Recovering WHS from System Drive Failure

My bad day yesterday is continuing into today. The good news is that it seems like the power supply was the problem. I picked up an Antec Earthmate 500 watt power supply and installed it, and my memory errors went away. The hard part has been getting Windows Home Server back on its feet.

The problem was that the registry was corrupted, probably by the contents of the failing RAM being written out to disk. There's an MS knowledgebase article on troubleshooting this sort of problem (http://support.microsoft.com/kb/325375), so I followed those steps up to the point where you're supposed to go into the System Volume Information folder and find a recent registry backup to use. Nothing there. It looks like Windows Home Server doesn't use System Restore.

So I have a Windows Home Server that's back to it's just-installed state (knowing nothing about the data on the extra drives) but at least the drives are mounted and I can see all my data. The primary drive has a \folders folder that looks like it has all the data in it (more data than fits on the drive, with many files being represented as hard links) but the system doesn't know how to follow the hard links so I can't actually use that folder to get the data off. There's also \DE\shares on each drive, which contains subsets of the data. Because of replication some of the data in \DE\shares is replicated on more than one drive, but if I copy all that data off (overwriting where there are duplicates) I should end up with an intact copy of all my data.

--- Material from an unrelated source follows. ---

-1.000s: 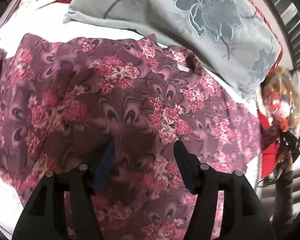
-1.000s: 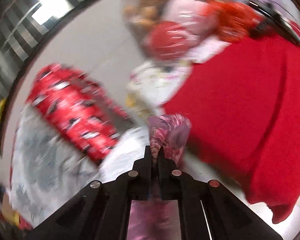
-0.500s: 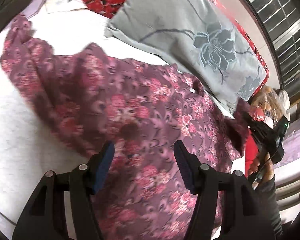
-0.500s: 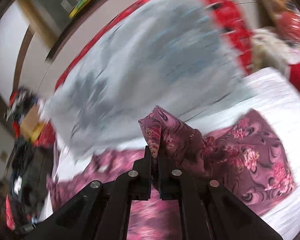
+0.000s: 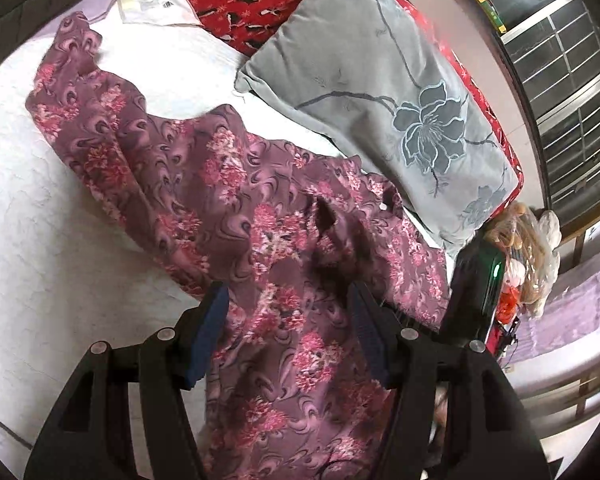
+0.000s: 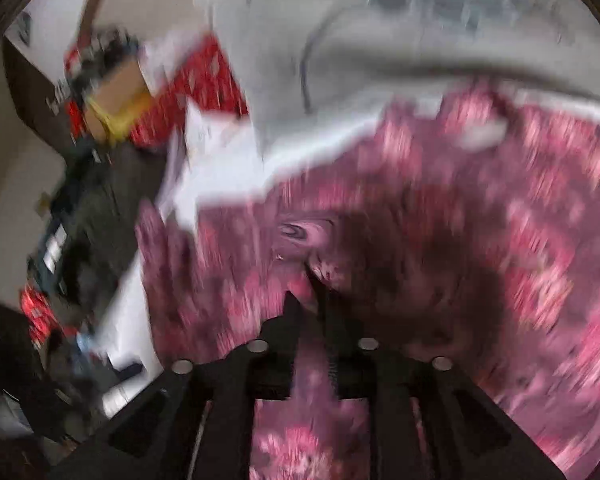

BUT I SHOULDN'T HAVE TO DO THIS. This is a huge waste of time. I have Windows Home Server to keep my data safe; I shouldn't have to muck around like this to get it back. I should have been able to repair or re-install WHS on the primary drive and have it do this work for me.

It sounds from the documentation and posts I've found online like this should have been possible - like I should have seen a "Re-install" option in Setup, but when I re-ran the WHS setup, the only option listed for me was a "New" installation, with the clear warning that it would re-format all my drives and I'd lose all my data. This may be because I have 2 IDE and 2 SATA drives, and while WHS is booted up it sees the SATA drives but Setup wasn't seeing them. I don't know. If that's the case, then maybe I'm only having to go through this because I built my own WHS instead of buying one with a supported hardware configuration. But it sucks anyway.